Work request
Can you quote exactly the stretch of lines from the one with "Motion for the" through the final line of the material, both ends included?

==*==

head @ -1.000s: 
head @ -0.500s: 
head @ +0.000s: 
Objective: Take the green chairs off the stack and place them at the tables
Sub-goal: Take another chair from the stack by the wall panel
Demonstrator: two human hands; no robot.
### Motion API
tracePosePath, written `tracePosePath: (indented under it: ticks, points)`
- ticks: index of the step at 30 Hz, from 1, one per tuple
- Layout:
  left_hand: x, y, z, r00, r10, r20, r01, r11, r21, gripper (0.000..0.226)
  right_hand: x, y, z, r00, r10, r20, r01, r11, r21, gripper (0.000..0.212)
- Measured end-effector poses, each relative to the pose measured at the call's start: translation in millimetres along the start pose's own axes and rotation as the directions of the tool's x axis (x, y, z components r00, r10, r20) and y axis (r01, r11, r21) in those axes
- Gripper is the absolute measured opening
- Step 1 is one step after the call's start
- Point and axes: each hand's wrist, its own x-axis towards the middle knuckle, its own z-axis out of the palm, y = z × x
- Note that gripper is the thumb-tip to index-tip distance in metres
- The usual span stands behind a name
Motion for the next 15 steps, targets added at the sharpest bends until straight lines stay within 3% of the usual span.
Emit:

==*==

Solution to this problem
Motion for the next 15 steps, targets added at the sharpest bends until straight lines stay within 3% of the usual span.
Emit:

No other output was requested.